(Stored entries)
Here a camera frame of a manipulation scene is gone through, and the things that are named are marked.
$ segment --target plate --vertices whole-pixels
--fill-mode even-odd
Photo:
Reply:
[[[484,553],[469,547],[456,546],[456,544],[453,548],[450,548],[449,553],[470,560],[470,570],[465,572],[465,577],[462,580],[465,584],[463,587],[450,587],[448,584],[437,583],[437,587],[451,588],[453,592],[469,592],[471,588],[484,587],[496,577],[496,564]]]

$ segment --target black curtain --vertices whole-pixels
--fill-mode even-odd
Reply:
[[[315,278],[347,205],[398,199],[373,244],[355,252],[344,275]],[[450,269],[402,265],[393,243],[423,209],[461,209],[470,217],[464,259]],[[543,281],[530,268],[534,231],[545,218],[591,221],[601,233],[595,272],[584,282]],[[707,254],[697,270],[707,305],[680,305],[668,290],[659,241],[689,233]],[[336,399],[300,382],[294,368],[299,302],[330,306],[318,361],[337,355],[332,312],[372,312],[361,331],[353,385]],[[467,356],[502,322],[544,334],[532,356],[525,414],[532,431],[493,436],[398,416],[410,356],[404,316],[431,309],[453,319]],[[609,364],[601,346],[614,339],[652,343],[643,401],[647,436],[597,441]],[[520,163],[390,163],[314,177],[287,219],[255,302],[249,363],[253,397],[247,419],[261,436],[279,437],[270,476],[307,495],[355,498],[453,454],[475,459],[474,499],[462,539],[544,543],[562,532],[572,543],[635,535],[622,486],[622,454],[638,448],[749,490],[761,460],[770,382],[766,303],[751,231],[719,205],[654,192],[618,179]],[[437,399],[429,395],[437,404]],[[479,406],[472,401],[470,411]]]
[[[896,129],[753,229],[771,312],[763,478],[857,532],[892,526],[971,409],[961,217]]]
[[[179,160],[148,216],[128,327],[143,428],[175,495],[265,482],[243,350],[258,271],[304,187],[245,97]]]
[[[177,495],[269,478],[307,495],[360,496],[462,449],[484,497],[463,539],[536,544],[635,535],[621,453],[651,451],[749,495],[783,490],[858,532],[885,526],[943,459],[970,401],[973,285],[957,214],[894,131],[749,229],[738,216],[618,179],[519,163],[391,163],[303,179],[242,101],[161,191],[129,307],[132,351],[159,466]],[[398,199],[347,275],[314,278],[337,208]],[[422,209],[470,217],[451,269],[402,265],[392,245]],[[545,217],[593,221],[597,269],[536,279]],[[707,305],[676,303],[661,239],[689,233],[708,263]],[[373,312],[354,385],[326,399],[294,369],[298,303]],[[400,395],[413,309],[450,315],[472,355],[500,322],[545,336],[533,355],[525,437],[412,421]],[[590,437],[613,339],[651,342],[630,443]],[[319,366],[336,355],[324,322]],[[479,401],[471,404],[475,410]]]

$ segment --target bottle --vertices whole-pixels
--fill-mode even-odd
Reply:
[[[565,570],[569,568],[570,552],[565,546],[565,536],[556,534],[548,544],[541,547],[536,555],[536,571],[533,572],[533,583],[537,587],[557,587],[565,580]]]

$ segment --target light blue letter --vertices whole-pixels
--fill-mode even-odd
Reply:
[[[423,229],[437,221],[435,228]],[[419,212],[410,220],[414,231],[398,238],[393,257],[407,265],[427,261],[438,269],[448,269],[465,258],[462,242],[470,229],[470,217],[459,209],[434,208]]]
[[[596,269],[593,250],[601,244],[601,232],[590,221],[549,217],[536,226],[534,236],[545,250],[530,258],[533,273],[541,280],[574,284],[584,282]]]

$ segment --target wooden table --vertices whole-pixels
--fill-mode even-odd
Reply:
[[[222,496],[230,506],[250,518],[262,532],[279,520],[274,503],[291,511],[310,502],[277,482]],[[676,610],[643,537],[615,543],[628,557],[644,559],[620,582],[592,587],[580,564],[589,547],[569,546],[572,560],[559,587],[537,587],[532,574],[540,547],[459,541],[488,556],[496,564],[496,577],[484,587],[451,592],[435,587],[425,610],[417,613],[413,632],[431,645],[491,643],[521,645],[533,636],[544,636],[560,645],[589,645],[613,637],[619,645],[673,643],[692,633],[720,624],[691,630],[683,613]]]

§ What this task involves: Each line of the records should be transcribed without change.

§ Exercise output:
Here a camera frame of a manipulation scene is gone through, and the things that are named are marked.
$ segment --target plate --vertices whole-pixels
--fill-mode even-odd
Photo:
Reply:
[[[484,553],[469,547],[456,546],[456,544],[453,548],[450,548],[449,553],[470,560],[470,570],[465,572],[465,577],[462,580],[465,584],[463,587],[450,587],[448,584],[437,583],[437,587],[451,588],[453,592],[469,592],[471,588],[484,587],[496,577],[496,564]]]

$ segment --target black curtain --vertices whole-pixels
--fill-mode even-odd
Reply:
[[[315,278],[347,205],[398,199],[373,244],[355,252],[344,275]],[[450,269],[402,265],[393,243],[423,209],[461,209],[470,217],[464,259]],[[543,281],[530,268],[534,231],[545,218],[591,221],[601,233],[595,272],[584,282]],[[707,254],[697,270],[707,305],[680,305],[668,290],[659,241],[689,233]],[[336,399],[300,382],[294,368],[299,302],[330,306],[318,361],[337,355],[332,312],[372,312],[361,331],[353,385]],[[467,356],[502,322],[544,334],[532,356],[525,414],[532,431],[493,436],[398,416],[410,356],[404,316],[431,309],[453,319]],[[609,364],[601,346],[614,339],[652,343],[643,401],[647,436],[597,441]],[[520,163],[390,163],[314,177],[287,219],[255,302],[249,363],[253,397],[247,419],[261,436],[279,437],[270,476],[307,495],[355,498],[453,454],[475,459],[474,499],[462,539],[544,543],[562,532],[572,543],[635,535],[622,486],[622,454],[638,448],[749,490],[761,460],[770,382],[766,303],[751,231],[719,205],[654,192],[618,179]],[[437,399],[429,395],[437,404]],[[479,406],[472,401],[470,411]]]
[[[896,129],[753,229],[771,312],[763,478],[857,532],[892,526],[971,409],[961,217]]]
[[[179,160],[148,216],[128,327],[143,428],[175,495],[265,482],[243,350],[258,271],[304,187],[245,97]]]
[[[177,495],[269,478],[307,495],[360,496],[462,449],[484,497],[463,539],[536,544],[635,535],[621,453],[651,451],[749,495],[783,490],[858,532],[885,526],[943,459],[970,401],[973,285],[957,214],[894,131],[749,229],[738,216],[618,179],[519,163],[391,163],[303,179],[242,101],[161,191],[129,307],[132,351],[159,466]],[[398,199],[347,275],[314,278],[337,208]],[[422,209],[470,217],[451,269],[402,265],[392,245]],[[545,217],[593,221],[597,269],[536,279]],[[707,305],[676,303],[661,239],[689,233],[708,263]],[[373,312],[354,385],[326,399],[294,369],[298,303]],[[400,395],[413,309],[450,315],[472,355],[500,322],[545,336],[533,355],[525,437],[412,421]],[[590,437],[613,339],[651,342],[630,443]],[[319,366],[336,355],[324,322]],[[479,401],[471,404],[475,410]]]

$ segment --target bottle --vertices whole-pixels
--fill-mode even-odd
Reply:
[[[565,570],[569,568],[570,552],[565,546],[565,536],[556,534],[548,544],[541,547],[536,555],[536,571],[533,572],[533,583],[537,587],[557,587],[565,580]]]

$ segment --target light blue letter --vertices whole-pixels
--fill-mode even-odd
Reply:
[[[423,229],[437,221],[435,228]],[[419,212],[410,220],[414,231],[398,238],[393,257],[407,265],[427,261],[438,269],[448,269],[465,258],[462,242],[470,229],[470,217],[459,209],[434,208]]]
[[[596,269],[593,250],[601,244],[601,232],[590,221],[549,217],[536,226],[534,236],[545,250],[530,258],[533,273],[541,280],[574,284],[584,282]]]

$ segment --target wooden table --vertices whole-pixels
--fill-mode even-odd
Reply:
[[[222,496],[230,506],[250,518],[262,532],[279,520],[274,503],[291,511],[310,502],[277,482]],[[676,610],[643,537],[615,543],[628,557],[644,559],[620,582],[592,587],[580,564],[589,547],[569,546],[572,560],[559,587],[537,587],[532,574],[540,547],[459,541],[488,556],[496,564],[496,577],[484,587],[451,592],[435,587],[425,610],[417,613],[413,632],[431,645],[491,643],[521,645],[533,636],[544,636],[560,645],[589,645],[613,637],[619,645],[673,643],[692,633],[720,624],[691,630],[683,613]]]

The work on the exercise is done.